(Data provided Opens)

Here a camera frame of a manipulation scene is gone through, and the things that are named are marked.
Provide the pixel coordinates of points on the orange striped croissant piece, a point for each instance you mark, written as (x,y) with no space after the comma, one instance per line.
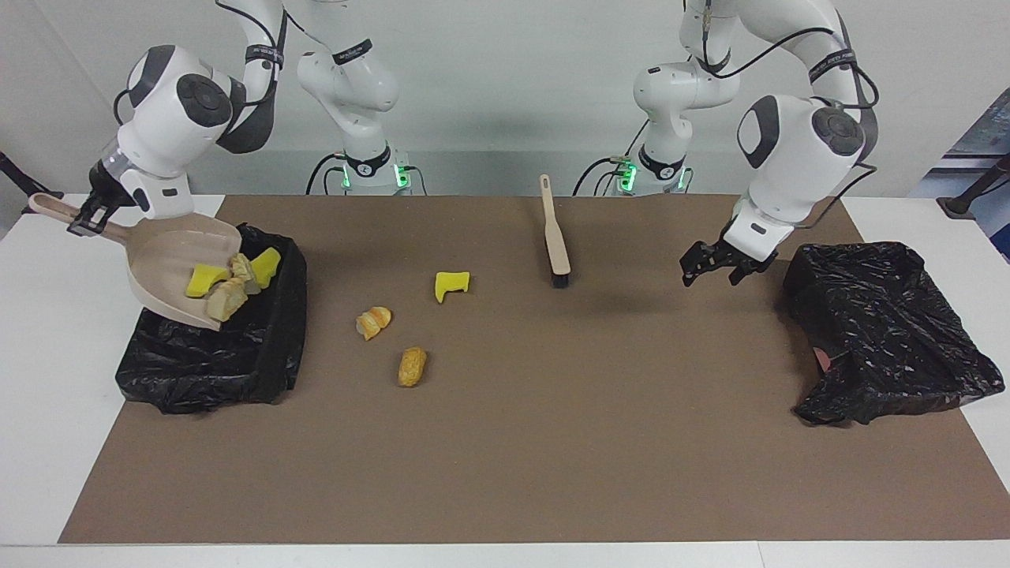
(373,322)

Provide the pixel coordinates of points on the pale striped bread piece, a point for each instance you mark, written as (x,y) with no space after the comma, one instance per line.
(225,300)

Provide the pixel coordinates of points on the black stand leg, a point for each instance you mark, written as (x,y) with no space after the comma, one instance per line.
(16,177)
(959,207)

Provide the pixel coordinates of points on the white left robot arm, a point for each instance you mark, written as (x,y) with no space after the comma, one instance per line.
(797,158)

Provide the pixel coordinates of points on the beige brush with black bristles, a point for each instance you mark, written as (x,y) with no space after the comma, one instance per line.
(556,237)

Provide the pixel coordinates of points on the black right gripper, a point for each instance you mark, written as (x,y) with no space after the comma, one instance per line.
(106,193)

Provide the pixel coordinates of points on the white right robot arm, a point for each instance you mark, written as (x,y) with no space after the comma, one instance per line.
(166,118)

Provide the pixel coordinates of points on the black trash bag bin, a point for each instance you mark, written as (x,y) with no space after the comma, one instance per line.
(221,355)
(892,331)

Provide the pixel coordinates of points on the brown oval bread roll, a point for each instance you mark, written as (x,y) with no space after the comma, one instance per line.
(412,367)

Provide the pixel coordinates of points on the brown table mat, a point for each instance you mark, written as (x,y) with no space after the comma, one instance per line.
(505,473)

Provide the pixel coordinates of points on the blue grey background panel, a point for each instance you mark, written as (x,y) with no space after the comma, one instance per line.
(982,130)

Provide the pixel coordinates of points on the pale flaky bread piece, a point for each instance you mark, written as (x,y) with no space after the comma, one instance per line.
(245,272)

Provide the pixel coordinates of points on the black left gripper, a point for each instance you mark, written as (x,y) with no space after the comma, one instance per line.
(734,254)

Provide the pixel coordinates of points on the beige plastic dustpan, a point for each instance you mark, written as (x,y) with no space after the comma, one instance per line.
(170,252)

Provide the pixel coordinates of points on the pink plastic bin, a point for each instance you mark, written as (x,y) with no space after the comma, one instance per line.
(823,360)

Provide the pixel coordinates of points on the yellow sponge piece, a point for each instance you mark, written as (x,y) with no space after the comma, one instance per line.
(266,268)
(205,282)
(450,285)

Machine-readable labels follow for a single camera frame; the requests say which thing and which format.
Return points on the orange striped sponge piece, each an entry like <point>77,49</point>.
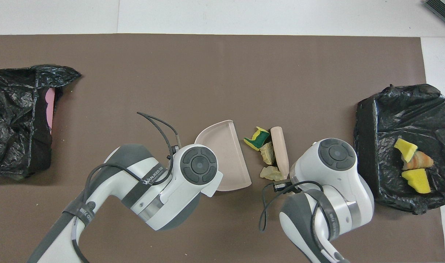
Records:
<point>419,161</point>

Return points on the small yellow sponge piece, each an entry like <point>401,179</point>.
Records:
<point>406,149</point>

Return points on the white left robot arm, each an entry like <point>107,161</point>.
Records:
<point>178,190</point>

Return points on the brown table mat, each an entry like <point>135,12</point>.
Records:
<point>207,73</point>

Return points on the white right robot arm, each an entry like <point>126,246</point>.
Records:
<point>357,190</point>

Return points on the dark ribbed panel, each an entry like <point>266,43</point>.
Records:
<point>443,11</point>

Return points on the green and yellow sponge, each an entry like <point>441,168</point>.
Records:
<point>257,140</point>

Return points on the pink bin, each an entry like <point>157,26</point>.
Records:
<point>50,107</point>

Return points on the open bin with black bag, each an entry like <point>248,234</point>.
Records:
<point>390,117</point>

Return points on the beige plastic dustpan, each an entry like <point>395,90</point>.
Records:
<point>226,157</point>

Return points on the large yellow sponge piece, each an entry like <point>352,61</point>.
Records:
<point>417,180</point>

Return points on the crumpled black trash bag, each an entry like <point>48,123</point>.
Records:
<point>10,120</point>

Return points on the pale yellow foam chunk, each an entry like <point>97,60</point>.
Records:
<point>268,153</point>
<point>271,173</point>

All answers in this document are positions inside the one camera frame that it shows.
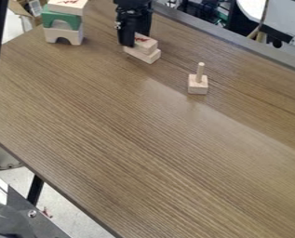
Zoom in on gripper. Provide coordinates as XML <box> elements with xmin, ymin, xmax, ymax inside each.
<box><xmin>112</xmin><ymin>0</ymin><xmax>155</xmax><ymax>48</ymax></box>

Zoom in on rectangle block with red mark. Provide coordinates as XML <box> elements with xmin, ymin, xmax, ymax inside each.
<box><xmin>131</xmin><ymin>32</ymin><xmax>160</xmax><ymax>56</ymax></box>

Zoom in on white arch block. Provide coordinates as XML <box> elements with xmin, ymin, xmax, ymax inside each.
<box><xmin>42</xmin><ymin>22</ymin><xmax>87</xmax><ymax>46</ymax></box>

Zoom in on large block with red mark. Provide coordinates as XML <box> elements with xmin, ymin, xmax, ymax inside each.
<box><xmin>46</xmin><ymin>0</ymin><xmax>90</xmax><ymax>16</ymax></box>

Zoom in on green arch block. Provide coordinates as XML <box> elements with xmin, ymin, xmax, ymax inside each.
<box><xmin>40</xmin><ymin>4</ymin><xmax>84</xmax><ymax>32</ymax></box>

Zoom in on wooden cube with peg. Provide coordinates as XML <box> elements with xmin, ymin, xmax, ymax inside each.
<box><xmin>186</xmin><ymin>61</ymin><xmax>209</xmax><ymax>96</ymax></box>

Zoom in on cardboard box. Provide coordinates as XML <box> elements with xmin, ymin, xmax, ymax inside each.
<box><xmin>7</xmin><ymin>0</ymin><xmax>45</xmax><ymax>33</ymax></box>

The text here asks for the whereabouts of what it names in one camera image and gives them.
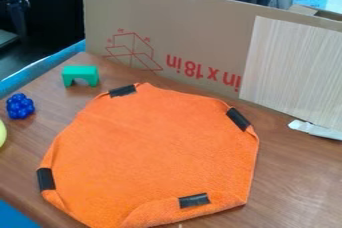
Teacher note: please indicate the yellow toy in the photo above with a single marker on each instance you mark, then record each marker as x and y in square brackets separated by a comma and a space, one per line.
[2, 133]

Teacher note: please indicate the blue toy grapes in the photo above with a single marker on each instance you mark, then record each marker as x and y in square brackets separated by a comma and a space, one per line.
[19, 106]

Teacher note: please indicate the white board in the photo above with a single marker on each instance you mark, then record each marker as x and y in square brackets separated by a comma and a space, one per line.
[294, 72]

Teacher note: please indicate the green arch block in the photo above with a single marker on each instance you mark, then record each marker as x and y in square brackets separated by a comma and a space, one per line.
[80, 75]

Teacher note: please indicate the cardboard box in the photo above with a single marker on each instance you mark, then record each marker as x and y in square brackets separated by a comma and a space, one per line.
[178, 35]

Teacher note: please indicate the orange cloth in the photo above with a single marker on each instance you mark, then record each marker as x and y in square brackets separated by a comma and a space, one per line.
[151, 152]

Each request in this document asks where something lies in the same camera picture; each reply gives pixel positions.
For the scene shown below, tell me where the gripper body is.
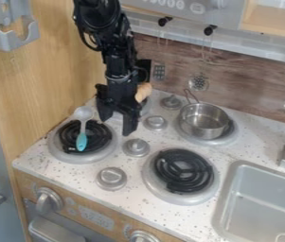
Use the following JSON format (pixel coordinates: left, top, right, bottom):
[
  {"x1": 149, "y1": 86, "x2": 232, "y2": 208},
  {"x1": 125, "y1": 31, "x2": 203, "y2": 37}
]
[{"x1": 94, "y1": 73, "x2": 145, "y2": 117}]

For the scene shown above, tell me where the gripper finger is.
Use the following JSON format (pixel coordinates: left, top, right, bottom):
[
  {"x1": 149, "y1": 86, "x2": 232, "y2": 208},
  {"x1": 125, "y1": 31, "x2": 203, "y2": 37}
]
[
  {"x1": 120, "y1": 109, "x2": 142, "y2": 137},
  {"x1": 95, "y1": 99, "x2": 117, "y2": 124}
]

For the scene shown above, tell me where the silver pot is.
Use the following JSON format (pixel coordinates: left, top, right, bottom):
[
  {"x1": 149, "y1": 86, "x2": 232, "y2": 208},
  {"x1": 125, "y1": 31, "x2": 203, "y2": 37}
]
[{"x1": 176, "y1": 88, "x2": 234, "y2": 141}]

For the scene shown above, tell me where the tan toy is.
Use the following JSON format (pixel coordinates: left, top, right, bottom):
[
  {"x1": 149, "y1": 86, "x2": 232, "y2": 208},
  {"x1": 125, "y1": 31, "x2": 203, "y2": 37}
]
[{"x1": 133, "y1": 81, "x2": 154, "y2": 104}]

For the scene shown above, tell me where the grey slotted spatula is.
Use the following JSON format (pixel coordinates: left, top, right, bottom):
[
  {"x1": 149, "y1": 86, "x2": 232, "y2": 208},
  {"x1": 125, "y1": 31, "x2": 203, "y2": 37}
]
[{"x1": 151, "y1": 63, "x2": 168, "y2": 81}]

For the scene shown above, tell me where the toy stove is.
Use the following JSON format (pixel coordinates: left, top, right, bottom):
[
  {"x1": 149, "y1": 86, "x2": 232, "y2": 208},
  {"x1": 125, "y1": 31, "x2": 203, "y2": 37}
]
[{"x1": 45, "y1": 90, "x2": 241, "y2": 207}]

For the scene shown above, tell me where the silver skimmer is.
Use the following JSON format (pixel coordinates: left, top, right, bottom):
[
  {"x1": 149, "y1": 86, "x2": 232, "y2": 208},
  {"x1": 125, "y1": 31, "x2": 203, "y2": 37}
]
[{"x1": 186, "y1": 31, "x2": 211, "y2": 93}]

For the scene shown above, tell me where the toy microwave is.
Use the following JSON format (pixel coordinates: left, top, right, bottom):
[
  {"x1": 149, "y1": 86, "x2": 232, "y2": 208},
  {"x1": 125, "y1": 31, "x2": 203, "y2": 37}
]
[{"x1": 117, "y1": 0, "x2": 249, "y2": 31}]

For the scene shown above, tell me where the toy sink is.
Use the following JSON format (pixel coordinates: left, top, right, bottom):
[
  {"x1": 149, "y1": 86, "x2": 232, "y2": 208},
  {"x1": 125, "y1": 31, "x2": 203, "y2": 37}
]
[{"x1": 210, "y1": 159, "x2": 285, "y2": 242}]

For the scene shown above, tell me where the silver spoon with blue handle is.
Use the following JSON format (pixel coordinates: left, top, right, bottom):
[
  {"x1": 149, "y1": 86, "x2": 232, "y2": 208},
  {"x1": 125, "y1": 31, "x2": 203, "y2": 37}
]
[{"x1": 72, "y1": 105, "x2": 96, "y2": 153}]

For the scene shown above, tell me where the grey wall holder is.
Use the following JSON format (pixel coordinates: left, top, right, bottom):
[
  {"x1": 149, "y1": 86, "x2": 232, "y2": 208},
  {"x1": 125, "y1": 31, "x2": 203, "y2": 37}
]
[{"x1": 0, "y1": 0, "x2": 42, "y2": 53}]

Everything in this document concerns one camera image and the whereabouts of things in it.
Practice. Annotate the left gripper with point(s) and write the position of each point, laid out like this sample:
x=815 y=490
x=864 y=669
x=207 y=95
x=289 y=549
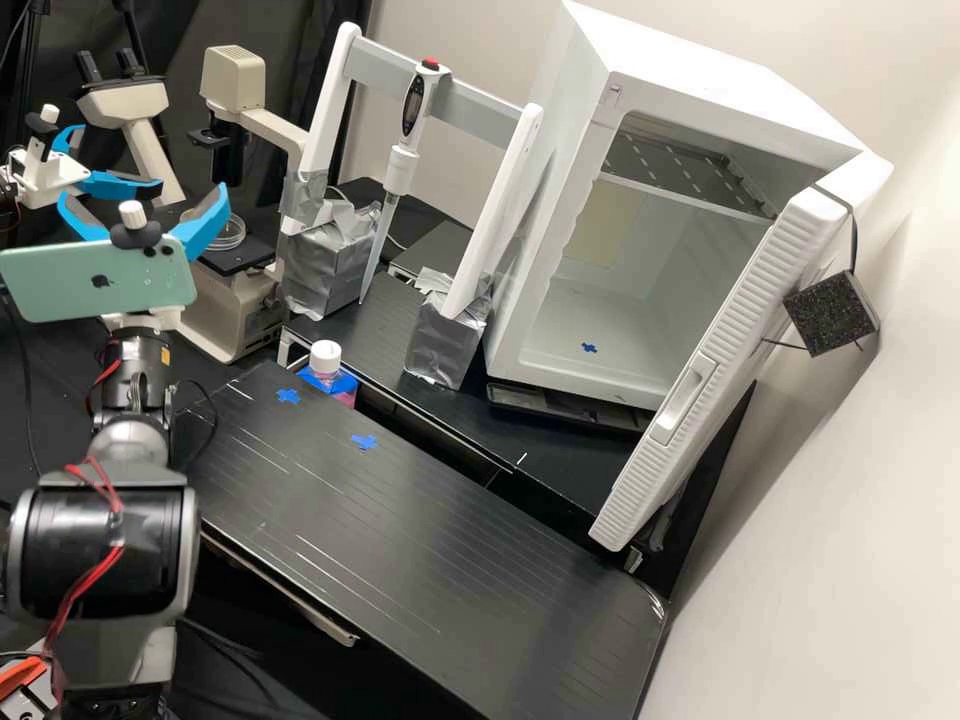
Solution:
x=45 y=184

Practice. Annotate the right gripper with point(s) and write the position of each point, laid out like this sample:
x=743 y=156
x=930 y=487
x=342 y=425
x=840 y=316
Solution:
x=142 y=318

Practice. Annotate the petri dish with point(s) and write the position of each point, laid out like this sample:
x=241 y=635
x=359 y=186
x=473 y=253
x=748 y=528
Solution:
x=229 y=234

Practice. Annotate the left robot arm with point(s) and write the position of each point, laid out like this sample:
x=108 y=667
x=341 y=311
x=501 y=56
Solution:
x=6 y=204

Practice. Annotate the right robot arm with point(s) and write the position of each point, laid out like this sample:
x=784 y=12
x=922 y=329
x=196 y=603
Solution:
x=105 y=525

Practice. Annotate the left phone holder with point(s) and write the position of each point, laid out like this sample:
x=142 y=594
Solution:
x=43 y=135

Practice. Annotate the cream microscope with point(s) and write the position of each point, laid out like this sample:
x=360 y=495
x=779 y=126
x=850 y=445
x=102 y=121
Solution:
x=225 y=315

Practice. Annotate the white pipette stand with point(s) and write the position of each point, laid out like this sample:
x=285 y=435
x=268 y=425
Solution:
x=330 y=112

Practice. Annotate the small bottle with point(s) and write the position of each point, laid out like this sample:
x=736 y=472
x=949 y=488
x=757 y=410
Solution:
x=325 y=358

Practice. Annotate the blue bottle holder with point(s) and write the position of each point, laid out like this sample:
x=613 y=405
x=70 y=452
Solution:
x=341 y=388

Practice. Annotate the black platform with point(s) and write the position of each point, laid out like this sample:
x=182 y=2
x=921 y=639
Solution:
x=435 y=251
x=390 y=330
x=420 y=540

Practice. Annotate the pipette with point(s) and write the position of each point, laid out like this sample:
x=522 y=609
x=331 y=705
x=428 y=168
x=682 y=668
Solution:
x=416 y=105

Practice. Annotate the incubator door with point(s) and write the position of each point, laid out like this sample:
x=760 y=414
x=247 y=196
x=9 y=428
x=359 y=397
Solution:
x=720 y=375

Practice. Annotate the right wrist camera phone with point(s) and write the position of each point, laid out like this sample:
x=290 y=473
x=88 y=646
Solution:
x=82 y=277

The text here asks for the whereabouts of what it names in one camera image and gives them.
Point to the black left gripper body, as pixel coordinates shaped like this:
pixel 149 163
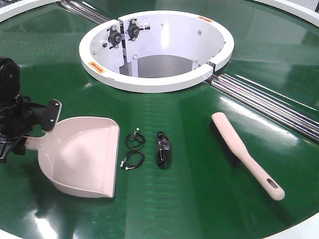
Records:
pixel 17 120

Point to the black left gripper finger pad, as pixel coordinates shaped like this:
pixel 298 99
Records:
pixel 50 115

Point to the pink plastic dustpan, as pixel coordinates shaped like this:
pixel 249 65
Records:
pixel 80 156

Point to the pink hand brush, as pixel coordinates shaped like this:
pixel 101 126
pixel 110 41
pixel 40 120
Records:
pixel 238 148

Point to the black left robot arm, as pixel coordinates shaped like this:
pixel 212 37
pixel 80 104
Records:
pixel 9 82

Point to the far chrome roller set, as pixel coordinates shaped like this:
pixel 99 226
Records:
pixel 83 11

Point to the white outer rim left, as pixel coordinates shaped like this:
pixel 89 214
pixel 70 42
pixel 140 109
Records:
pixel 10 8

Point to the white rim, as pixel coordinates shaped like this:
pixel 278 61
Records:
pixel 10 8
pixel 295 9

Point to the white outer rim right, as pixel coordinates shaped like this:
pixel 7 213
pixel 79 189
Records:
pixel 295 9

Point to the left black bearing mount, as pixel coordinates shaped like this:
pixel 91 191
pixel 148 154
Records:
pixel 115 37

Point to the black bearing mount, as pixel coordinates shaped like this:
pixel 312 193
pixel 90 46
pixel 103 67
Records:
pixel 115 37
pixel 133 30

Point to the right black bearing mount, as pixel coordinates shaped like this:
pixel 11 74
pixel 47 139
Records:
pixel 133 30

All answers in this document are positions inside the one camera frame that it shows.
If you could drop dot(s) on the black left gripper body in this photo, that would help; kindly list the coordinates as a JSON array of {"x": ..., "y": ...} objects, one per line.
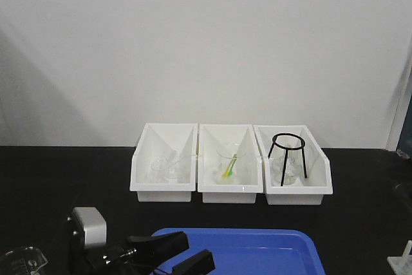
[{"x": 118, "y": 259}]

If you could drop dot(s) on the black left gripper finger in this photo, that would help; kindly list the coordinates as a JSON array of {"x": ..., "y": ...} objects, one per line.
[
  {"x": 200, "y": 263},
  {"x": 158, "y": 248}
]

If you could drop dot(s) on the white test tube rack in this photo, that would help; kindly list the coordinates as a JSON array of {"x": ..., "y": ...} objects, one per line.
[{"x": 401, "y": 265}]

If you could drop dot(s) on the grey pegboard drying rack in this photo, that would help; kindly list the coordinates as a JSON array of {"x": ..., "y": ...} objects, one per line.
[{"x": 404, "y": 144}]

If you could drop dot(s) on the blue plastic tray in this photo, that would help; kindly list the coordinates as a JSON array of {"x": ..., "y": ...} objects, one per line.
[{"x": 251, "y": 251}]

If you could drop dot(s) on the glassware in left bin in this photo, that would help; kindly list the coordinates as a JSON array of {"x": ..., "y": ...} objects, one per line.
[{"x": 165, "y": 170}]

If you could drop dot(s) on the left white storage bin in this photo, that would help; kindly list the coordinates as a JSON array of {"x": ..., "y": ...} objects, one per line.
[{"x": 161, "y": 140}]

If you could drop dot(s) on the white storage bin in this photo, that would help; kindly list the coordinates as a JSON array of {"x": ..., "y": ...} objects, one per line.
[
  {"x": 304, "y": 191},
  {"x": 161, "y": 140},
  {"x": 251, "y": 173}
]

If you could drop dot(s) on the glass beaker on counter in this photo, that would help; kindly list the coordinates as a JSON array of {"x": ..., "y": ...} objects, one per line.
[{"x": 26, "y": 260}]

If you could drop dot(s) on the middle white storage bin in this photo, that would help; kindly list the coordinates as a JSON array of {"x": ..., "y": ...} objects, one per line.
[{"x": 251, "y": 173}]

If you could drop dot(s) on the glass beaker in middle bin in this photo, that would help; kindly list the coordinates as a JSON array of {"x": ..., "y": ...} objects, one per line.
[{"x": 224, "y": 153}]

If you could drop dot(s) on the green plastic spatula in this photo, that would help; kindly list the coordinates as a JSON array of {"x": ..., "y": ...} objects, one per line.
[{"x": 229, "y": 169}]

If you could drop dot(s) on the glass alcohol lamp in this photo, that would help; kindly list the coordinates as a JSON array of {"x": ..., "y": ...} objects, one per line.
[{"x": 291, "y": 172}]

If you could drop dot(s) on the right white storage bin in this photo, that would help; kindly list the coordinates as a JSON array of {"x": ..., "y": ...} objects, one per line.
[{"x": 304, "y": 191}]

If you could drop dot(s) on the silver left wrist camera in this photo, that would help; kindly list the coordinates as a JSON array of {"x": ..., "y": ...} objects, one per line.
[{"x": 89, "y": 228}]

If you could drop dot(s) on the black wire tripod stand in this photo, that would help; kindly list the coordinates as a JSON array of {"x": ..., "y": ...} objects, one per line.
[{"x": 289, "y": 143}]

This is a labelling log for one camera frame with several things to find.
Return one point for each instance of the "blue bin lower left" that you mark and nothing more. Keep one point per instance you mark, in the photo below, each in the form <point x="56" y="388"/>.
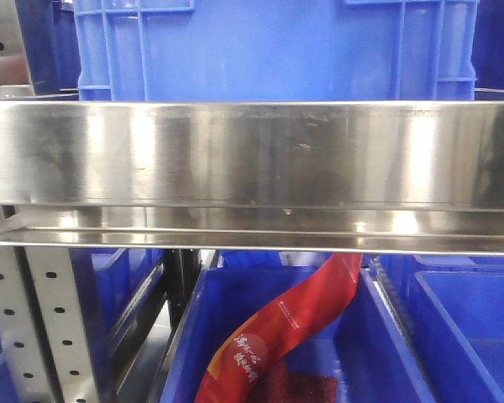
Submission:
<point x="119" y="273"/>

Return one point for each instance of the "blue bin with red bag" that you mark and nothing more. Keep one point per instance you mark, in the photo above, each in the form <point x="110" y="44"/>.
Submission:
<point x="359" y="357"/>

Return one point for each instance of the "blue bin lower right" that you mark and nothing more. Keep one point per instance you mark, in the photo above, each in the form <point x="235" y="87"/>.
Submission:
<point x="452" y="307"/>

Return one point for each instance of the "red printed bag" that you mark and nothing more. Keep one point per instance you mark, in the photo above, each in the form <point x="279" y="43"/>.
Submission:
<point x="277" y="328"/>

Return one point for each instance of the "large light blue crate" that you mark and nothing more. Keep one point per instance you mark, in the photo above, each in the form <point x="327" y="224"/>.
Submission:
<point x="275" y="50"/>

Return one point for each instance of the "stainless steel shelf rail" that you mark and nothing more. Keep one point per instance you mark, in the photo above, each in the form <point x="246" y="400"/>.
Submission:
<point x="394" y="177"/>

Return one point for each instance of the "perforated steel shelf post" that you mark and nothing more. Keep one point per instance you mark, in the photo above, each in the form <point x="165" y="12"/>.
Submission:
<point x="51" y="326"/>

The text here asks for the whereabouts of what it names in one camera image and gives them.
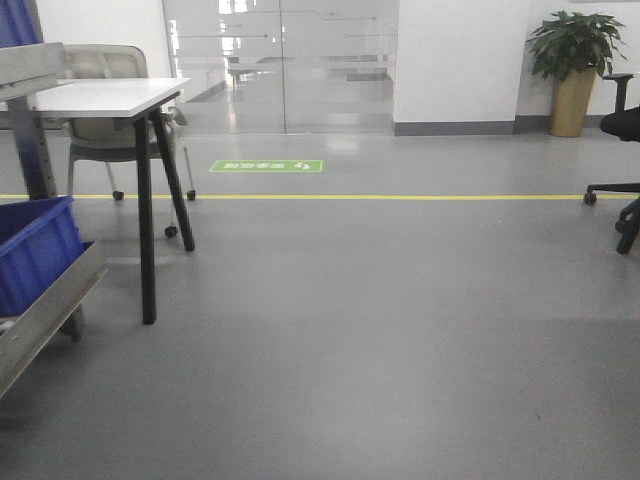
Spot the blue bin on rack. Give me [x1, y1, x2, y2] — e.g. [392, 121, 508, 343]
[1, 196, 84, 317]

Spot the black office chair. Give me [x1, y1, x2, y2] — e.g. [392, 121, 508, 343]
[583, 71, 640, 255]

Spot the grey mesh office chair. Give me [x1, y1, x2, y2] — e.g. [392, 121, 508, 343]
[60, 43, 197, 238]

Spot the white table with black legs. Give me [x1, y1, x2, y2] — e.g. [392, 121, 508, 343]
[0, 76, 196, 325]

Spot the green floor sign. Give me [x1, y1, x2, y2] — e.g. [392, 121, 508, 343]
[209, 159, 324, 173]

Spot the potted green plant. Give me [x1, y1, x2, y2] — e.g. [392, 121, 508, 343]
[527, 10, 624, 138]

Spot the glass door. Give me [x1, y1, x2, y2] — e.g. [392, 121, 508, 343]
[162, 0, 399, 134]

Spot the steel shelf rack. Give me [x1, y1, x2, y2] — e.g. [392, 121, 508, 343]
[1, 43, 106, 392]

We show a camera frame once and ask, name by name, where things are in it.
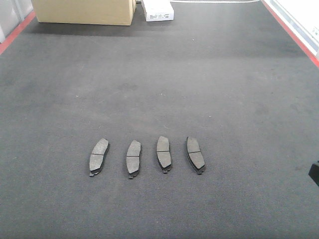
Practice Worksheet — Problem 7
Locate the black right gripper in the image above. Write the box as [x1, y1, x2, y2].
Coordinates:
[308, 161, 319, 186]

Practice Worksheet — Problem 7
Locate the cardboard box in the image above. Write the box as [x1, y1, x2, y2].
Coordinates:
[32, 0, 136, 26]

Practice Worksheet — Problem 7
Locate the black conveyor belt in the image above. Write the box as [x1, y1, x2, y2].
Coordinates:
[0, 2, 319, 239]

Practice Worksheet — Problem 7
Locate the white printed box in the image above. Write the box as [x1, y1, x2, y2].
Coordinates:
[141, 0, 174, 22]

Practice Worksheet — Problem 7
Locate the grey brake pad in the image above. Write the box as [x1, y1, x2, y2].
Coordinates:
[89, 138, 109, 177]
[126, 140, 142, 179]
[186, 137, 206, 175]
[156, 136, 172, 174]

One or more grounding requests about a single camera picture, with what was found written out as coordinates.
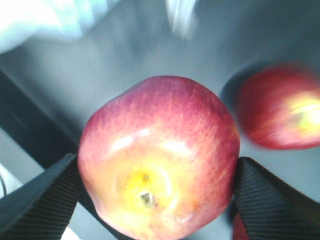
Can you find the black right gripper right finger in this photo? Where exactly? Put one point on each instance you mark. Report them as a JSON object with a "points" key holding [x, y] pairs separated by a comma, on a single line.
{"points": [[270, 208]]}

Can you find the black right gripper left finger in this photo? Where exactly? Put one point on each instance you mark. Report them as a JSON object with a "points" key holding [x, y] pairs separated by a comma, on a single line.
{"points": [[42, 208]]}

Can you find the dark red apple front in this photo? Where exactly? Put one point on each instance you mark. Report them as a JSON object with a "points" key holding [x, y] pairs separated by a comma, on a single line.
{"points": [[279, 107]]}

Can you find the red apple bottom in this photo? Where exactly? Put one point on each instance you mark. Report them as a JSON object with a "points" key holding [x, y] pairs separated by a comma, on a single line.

(Data provided Closes)

◆ Task to complete
When the string "document" appears in a line of the records above, that line is to be copied.

◆ Reply to the task
All answers in this document are positions inside the one camera frame that it shows.
Each request in this document asks where something lies in the same camera picture; each reply gives pixel positions.
Everything in this document concerns one camera image and the whereabouts of things in it.
All answers in this document are positions inside the one camera frame that it shows.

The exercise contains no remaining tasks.